> _The data_:
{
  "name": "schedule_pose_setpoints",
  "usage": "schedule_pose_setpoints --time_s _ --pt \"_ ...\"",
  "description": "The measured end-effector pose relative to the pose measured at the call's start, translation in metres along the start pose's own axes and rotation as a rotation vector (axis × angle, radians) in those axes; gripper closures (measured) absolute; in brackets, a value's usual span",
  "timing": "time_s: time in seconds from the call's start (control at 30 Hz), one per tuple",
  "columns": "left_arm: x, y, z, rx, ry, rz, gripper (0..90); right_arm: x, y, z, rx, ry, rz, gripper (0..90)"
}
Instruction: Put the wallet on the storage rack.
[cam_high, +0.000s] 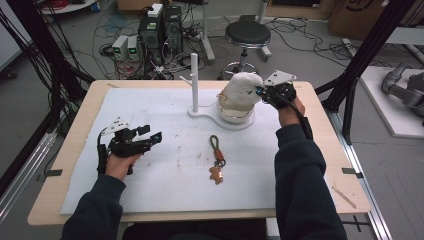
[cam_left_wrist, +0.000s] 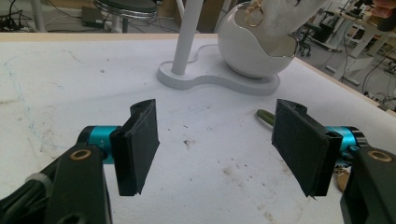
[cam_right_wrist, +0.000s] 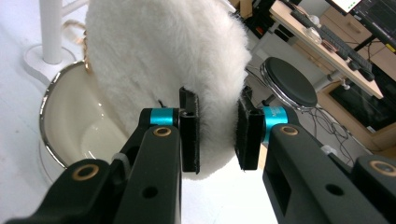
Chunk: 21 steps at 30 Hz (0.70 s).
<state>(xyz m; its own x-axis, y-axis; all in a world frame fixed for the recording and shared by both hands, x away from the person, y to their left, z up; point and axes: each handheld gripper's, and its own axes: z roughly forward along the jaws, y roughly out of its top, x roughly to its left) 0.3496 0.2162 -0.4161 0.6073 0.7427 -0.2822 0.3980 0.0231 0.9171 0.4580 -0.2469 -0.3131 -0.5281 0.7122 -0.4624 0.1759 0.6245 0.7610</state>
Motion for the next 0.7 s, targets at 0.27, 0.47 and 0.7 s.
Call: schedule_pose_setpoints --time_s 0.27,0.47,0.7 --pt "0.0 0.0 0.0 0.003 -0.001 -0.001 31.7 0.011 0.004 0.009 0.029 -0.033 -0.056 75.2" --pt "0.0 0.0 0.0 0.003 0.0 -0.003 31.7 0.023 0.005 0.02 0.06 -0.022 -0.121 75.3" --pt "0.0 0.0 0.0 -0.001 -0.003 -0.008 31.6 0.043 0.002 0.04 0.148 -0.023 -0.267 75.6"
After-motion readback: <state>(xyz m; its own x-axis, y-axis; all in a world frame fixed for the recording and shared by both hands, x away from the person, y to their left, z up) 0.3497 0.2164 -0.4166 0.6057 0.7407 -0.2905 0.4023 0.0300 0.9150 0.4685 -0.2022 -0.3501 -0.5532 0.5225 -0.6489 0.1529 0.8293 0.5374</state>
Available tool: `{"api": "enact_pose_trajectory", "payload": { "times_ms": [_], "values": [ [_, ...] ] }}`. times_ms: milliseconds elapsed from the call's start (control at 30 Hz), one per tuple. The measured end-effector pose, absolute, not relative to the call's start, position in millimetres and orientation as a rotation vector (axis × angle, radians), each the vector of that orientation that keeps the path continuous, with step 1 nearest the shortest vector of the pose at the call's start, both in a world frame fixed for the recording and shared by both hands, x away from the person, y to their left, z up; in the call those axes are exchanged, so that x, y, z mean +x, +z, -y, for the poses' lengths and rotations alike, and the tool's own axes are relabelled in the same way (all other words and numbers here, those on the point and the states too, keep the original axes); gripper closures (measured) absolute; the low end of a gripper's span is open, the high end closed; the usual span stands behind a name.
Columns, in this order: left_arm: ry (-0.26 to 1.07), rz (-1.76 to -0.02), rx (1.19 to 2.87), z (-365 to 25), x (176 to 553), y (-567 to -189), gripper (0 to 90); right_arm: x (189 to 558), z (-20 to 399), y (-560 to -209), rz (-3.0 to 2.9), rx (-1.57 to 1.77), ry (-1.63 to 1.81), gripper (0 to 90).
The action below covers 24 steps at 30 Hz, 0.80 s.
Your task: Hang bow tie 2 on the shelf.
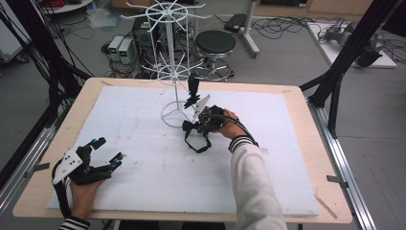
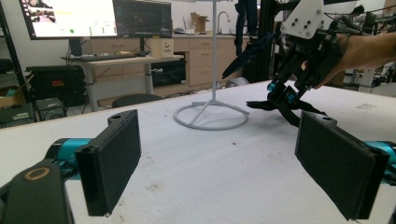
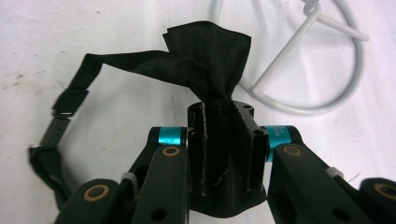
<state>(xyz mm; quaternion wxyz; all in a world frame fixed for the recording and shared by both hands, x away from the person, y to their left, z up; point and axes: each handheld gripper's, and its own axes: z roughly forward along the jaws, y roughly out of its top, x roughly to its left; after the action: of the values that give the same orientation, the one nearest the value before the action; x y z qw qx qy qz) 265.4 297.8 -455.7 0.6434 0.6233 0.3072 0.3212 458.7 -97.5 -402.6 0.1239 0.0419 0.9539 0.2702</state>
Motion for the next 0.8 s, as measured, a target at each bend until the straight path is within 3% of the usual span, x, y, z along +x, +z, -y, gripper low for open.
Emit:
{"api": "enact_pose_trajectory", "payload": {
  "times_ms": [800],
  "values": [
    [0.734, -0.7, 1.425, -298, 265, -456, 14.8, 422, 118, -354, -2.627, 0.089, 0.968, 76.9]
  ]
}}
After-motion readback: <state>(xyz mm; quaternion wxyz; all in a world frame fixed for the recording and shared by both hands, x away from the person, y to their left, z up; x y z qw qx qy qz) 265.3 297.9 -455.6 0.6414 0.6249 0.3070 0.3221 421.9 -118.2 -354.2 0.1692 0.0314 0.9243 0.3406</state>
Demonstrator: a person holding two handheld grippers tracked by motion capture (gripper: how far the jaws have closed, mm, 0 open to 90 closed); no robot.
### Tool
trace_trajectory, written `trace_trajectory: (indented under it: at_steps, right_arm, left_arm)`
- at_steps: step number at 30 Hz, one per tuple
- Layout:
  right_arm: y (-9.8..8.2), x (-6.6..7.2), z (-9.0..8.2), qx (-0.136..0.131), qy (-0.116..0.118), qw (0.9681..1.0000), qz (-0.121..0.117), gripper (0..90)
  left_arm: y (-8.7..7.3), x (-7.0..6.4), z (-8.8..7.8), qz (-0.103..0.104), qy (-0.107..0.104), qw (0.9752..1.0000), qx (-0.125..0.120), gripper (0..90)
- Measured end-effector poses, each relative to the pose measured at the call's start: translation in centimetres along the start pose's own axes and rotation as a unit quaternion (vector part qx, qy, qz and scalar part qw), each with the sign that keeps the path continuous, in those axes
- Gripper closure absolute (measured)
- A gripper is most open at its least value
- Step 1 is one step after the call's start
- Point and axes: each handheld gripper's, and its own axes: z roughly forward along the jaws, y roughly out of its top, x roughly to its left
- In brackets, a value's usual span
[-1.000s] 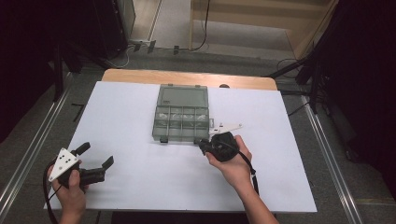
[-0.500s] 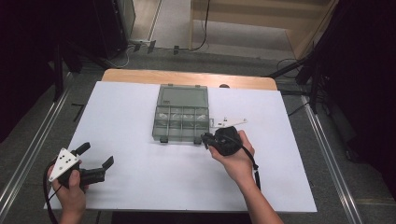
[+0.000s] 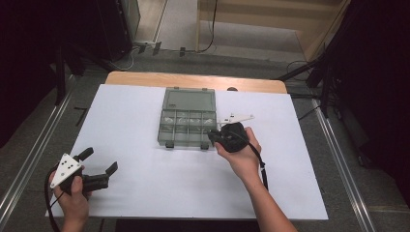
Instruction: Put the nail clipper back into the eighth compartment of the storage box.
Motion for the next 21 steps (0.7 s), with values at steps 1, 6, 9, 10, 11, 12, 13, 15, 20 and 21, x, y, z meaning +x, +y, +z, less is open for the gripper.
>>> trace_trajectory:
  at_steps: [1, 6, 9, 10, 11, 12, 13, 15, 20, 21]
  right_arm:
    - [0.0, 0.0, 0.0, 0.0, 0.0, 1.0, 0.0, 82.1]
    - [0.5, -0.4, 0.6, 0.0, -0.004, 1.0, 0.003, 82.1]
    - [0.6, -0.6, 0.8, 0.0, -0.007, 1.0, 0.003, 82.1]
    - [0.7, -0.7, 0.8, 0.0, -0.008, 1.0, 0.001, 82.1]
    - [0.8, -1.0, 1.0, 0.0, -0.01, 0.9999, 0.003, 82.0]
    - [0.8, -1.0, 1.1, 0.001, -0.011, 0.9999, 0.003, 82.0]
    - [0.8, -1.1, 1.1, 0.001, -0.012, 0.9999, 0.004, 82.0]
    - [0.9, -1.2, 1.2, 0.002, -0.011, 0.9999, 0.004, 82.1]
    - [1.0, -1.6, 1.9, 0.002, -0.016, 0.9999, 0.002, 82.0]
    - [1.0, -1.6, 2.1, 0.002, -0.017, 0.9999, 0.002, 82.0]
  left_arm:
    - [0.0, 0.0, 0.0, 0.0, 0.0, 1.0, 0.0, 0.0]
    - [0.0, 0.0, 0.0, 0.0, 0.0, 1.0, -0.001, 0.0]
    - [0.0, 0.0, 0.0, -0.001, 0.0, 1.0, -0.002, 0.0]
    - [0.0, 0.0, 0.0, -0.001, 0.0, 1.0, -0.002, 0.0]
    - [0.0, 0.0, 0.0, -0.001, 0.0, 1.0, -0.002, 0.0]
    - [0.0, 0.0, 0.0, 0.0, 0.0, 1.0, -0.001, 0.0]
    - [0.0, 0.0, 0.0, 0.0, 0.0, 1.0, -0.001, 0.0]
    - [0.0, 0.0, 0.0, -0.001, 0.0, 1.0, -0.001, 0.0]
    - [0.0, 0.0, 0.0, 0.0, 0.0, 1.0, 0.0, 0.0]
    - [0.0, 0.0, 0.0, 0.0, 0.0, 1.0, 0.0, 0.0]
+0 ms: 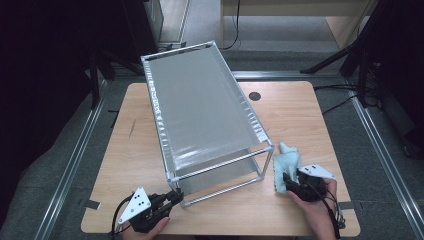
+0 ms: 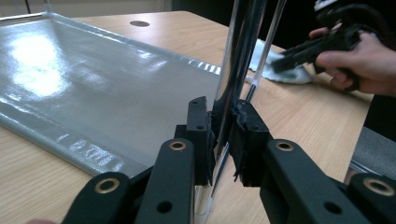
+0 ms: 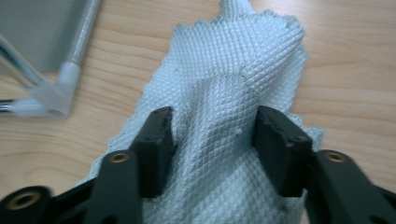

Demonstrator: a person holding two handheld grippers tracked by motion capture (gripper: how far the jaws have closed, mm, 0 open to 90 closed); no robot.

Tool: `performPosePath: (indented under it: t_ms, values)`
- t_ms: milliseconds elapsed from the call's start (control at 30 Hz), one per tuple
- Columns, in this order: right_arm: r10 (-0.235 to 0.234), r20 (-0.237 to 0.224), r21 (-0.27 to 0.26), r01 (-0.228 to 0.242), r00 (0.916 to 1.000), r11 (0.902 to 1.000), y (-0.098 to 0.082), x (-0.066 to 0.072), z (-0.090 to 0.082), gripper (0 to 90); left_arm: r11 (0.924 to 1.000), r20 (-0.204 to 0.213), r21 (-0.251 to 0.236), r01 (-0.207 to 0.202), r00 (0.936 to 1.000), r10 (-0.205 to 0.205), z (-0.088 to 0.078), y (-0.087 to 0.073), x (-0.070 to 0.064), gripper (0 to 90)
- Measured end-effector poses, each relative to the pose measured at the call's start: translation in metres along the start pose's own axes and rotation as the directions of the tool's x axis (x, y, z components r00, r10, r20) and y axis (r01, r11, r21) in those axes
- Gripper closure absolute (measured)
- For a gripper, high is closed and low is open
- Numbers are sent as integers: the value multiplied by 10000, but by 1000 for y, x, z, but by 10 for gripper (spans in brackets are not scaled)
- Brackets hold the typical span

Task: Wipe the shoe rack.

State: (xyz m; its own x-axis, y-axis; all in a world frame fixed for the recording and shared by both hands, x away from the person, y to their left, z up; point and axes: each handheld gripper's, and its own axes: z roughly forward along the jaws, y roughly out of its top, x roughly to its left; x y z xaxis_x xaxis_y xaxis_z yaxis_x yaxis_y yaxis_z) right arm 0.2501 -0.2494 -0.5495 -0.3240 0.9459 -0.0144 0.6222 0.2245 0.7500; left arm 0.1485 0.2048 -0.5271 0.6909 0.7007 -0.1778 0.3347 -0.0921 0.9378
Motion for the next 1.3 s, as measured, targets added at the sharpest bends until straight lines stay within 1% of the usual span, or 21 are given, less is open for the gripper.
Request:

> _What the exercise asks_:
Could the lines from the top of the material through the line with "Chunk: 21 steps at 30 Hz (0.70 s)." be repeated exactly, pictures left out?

> _Your solution_:
{
  "name": "schedule_pose_setpoints",
  "usage": "schedule_pose_setpoints --time_s _ --pt \"_ ...\"",
  "description": "The measured end-effector pose relative to the pose measured at the call's start, translation in metres along the start pose's own axes and rotation as a rotation vector (axis × angle, radians) in those axes; gripper closures (measured) absolute; in brackets, a value's usual span",
  "timing": "time_s: time in seconds from the call's start (control at 30 Hz), one per tuple",
  "columns": "left_arm: x, y, z, rx, ry, rz, gripper (0..90); right_arm: x, y, z, rx, ry, rz, gripper (0..90)"
}
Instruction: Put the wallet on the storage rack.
[cam_high, +0.000s] 
[cam_left_wrist, +0.000s] 
[cam_right_wrist, +0.000s] 
Chunk: 21 steps at 30 Hz (0.70 s).

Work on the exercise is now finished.